Wow, I never knew just how corrupt our governments are until the 2016 presidential election. If the U.S. is to survive, we must start electing honest people and put a limit on all elected and appointed offices. We the people are the only ones that can do this. Corruption must go. We don’t want a dictatorship country.
On the Trump economy: Donald Trump has been in office less than one year, and we’ve already had 70 new record highs in the stock market, and we now have the lowest number of people collecting unemployment in 44 years. To be fair, though, Barack Obama also broke a lot of records. He had the largest number of people on food stamps in America’s history. He added more debt to our country than all the other presidents combined, and he had the lowest employee participation rate in 40 years, so he deserves to be recognized for his accomplishments as well.
On Tuesday story (Page 5B), “Trump promises tax cuts by Christmas”: The subhead says, ‘Nonpartisan analysis says most will pay more by 2027,’ but then when you read the article, and it says half, not most. Half is not most, so that’s misleading. The Gazette made a pledge not to run fake news, yet they continue to run the stories from Associated Press, the kings of fake news.
On allegations against Charlie Rose: When accepting a private invitation to a man’s hotel room, who would not expect to see him come out of the shower naked? Was the crime here for stupidity or her gold-digging entrapment scheme.

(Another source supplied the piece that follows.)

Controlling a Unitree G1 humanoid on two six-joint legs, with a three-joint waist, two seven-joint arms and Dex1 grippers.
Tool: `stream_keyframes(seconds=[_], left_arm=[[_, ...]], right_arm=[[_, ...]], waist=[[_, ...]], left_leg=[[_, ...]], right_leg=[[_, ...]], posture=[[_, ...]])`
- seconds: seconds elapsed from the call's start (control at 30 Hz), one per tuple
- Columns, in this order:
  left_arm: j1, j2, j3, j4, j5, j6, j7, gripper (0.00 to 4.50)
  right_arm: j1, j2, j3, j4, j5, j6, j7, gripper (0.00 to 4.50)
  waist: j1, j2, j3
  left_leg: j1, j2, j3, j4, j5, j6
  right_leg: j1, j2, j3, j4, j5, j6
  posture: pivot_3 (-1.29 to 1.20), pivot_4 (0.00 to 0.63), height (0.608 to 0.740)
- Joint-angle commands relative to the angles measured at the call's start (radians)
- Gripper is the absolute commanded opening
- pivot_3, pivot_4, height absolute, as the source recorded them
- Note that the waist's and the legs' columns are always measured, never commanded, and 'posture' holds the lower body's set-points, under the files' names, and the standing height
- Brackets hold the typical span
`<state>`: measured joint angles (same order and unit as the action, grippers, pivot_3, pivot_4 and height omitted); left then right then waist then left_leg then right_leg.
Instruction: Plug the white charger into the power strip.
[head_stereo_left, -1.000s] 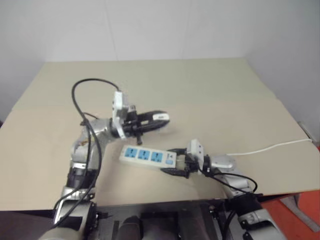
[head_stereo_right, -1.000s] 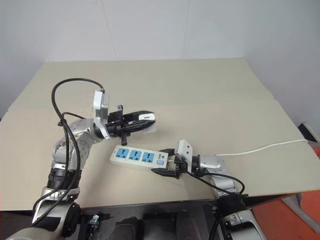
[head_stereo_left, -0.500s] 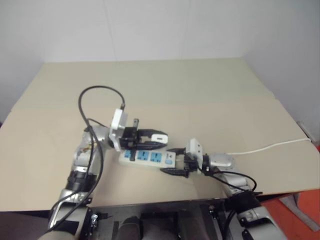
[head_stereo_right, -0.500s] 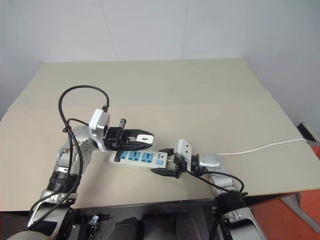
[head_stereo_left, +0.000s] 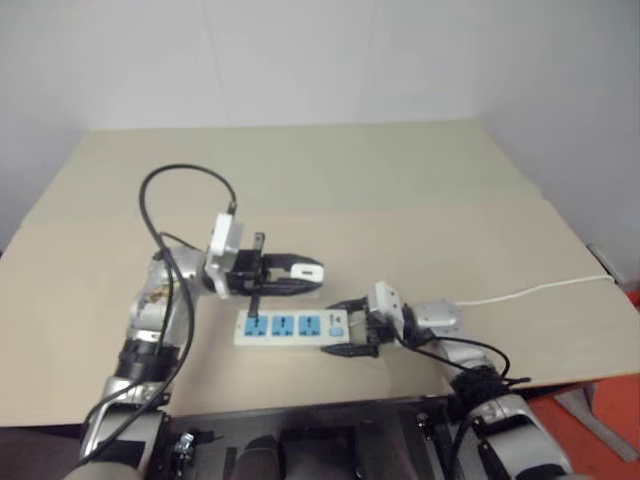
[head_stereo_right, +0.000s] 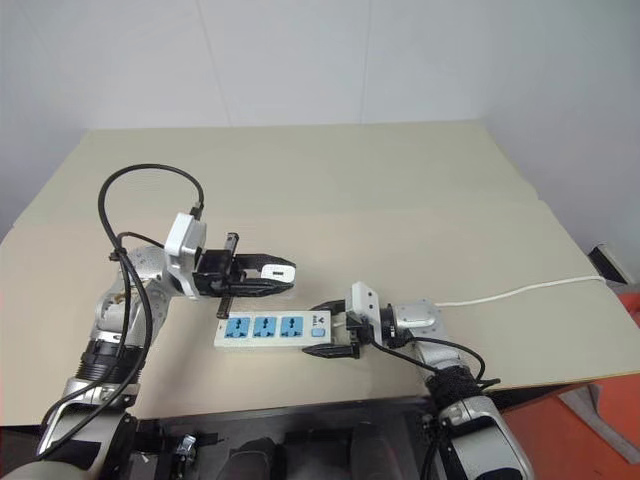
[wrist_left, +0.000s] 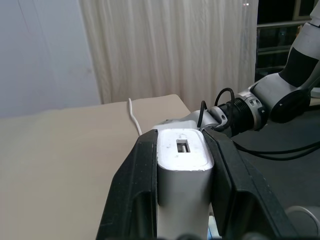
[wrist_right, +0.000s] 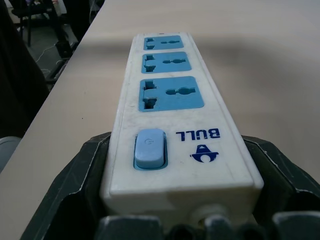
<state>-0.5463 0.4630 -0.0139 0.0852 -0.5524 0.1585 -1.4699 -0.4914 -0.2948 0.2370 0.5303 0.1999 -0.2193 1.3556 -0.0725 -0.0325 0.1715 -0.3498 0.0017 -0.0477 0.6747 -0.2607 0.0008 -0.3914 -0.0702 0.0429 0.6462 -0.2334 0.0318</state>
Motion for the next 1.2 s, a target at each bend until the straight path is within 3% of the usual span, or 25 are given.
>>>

If you climb into the lion’s cage at the zoo at dinner time, do not pretend to be a victim.
I think it’s important that we know the difference, before we start name calling, between sexual harassment, sexual assault, sexual predator or sexual molester. I think many of these terms are not being used correctly.
On Democrat handling of sexual assault: You may be wondering why so many liberal Democrats are being hung out to dry for sexual misconduct. About 30 years ago, the Democratic Party and corrupt news media decided to protect a sexual predator named Bill Clinton and smear and destroy the women who came forward to tell the country what had been done to them.
On new report card for Janesville schools: It sounds like Superintendent Steve Pophal and district officials are making excuses for poor test results.
On supposedly hungry children: A recent CBS Sunday Morning program showed a segment on harvesting grain for America’s breadbasket followed by schools providing meals to hungry children initially, eliciting a feeling of shame by the viewer. But when viewed closer, one notices fancy backpacks worn by most children and texting on cellphones by older children. This kind of diminishes the feeling of shame.